7. However, I accept Mr Whitwell’s criticism in a number of respects as a consequence of which, when considering the evidence as a whole, I attach very limited weight to Mr Azim’s report. The first challenge, which I regard as merited, is that Mr Azim does not have relevant expertise and is opining on matters which are not within his expertise. His report makes statements on the health system in Bangladesh at §1; societal attitudes towards people with disability at §2; the exclusion of people with disabilities from income and resources in Bangladesh at §3; their exclusion from employment and social relationships at §§4 and 5; and their exclusions from recreation activities at §6. Mr Azim describes his credentials as a Bangladeshi national and practising lawyer, having represented clients in numerous cases of a political nature. In his expertise, at §3 he refers to human rights, access to justice and judicial reform and he has written on various aspects of the law, referring to the rights of Rohingyas, corporate social responsibility, use of force under international law, and the procedure of the International Criminal Court. In his curriculum vitae at page [19], he also refers to his practice within banking, labour and employment issues, family matters, money laundering, digital security, VAT and civil justice. His experience at page [20] refers to freedom of speech, extrajudicial killings, persecution of human rights defenders and religious minorities, persecutions relating to family disputes, citizenship laws and a lengthy further list. Notably, nowhere in the extensive list of expertise and specialisms, is there any reference to knowledge of the lived experiences of people with disabilities in Bangladesh and how Mr Azim has any knowledge of what he is commenting on by virtue of his work. For example, he is not a sociologist or an academic who studied particular aspects of Bangladeshi society. He is a lawyer who specialises in a wide range of matters but not in relation to discrimination pertaining to people with disabilities in Bangladesh. I accept Mr Whitwell’s criticism that he is not an expert in the matters on which he has given a view.

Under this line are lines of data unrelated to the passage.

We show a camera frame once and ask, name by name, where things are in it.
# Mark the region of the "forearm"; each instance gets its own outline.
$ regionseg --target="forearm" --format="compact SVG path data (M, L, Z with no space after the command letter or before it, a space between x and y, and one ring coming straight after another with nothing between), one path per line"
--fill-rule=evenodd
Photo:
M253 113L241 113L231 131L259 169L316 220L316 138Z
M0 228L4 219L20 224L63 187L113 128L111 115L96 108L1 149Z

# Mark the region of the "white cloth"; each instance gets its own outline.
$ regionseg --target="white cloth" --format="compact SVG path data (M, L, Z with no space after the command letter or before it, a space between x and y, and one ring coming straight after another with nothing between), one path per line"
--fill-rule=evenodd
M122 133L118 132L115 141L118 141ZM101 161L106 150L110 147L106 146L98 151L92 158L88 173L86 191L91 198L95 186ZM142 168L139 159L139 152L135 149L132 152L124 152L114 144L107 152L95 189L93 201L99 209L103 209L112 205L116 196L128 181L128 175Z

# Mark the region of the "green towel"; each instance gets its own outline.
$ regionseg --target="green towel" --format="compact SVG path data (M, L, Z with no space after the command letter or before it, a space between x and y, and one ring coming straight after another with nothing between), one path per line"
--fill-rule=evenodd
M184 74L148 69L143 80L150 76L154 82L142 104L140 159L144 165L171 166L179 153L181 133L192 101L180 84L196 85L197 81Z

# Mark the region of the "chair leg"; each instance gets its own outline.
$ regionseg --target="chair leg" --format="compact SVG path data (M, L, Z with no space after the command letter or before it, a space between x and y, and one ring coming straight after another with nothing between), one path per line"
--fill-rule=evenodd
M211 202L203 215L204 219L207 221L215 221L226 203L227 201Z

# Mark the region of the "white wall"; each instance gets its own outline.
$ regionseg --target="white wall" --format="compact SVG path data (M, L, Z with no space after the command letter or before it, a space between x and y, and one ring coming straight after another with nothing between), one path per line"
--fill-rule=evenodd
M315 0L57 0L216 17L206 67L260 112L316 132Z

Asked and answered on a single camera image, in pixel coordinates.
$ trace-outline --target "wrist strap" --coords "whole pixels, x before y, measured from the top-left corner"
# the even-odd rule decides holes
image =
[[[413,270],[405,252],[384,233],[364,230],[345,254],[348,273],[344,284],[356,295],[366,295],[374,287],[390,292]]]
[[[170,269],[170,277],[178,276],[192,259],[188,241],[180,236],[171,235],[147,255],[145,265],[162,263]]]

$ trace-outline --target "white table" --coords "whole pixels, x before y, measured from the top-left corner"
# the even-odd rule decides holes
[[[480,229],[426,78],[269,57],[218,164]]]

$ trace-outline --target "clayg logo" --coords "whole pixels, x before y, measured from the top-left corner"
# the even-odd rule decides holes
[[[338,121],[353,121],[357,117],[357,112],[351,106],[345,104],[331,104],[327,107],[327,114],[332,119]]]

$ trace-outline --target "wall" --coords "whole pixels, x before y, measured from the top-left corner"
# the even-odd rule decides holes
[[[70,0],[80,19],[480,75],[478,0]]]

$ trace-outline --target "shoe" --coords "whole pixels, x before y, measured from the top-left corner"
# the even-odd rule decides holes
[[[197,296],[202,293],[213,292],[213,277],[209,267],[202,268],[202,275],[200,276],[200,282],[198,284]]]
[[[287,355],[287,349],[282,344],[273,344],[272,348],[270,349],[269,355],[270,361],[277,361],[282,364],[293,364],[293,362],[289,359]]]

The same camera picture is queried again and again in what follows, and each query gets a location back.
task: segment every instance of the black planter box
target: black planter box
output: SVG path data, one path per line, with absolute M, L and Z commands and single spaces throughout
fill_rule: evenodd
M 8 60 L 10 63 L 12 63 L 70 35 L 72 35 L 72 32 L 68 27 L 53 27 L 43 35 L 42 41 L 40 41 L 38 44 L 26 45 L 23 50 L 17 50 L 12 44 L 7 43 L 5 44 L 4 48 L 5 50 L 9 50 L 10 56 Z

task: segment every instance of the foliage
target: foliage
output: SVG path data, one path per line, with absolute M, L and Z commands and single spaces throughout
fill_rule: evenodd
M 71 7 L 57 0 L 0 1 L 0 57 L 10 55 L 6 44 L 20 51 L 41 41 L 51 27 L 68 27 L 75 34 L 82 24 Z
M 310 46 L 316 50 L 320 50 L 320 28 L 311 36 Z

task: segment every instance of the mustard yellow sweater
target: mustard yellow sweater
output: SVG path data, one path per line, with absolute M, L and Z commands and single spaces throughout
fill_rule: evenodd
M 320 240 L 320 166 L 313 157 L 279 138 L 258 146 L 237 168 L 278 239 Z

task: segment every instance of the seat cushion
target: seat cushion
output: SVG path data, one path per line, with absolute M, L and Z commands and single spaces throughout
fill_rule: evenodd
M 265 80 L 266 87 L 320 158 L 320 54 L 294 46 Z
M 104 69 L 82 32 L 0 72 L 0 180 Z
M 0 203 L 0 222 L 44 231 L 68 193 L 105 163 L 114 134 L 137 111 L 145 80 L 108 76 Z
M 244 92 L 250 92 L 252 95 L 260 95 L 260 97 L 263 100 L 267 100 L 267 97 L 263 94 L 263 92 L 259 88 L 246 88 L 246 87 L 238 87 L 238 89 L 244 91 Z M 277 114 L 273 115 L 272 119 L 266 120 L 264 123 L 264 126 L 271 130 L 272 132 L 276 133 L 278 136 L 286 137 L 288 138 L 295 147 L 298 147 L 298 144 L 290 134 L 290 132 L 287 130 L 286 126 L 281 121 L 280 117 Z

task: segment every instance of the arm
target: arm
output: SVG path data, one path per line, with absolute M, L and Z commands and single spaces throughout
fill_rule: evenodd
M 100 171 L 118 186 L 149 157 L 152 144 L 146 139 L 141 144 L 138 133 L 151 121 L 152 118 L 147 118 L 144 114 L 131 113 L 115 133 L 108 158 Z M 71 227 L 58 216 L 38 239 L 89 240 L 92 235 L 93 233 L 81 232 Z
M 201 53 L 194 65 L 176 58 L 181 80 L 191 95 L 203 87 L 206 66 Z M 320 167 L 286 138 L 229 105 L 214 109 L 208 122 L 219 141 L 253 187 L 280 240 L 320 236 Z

8. I also accept Mr Whitwell’s three other criticisms of the report. First, a number of the comments made in the report are generalised and not of particular relevance to the appellant as a person with disabilities. Mr Azim’s discussion of the healthcare system in Bangladesh at pages [6] to [7] appears to have no particular relevance to the appellant, whom it is not suggested will need particular access to the healthcare system. Moreover, many of the comments refer to people with other disabilities rather than specifically to those with hearing impairments. For example, at §2.4, at page [9], the report refers to the lack of resources such as wheelchair ramps or lift facilities. As with access to specific medical treatment, none of this is relevant to the appellant as a person with a hearing impediment but with hearing aids. Similarly, §5.1 at page [8] the report refers to stigma within families where parents feel shame, which is not relevant as the appellant does not have any family members living in Bangladesh.
9. Second, Mr Whitwell submitted, and I accept, that a number of the comments are either not explained or unsourced. There is a reference to specific derogatory slang for people with disabilities at §2.3, but this not sourced. Even where it is sourced, for example the discussion at §2.4 about the lack of resources for people with disabilities, there is a citation to a financial newspaper article which cannot be accessed. There is no evaluation of that financial newspaper, or its particular expertise. Some of the sources are aged, with a footnote in relation to a later comment at §5.2 about use of unspecified derogatory terms dating back to 2016.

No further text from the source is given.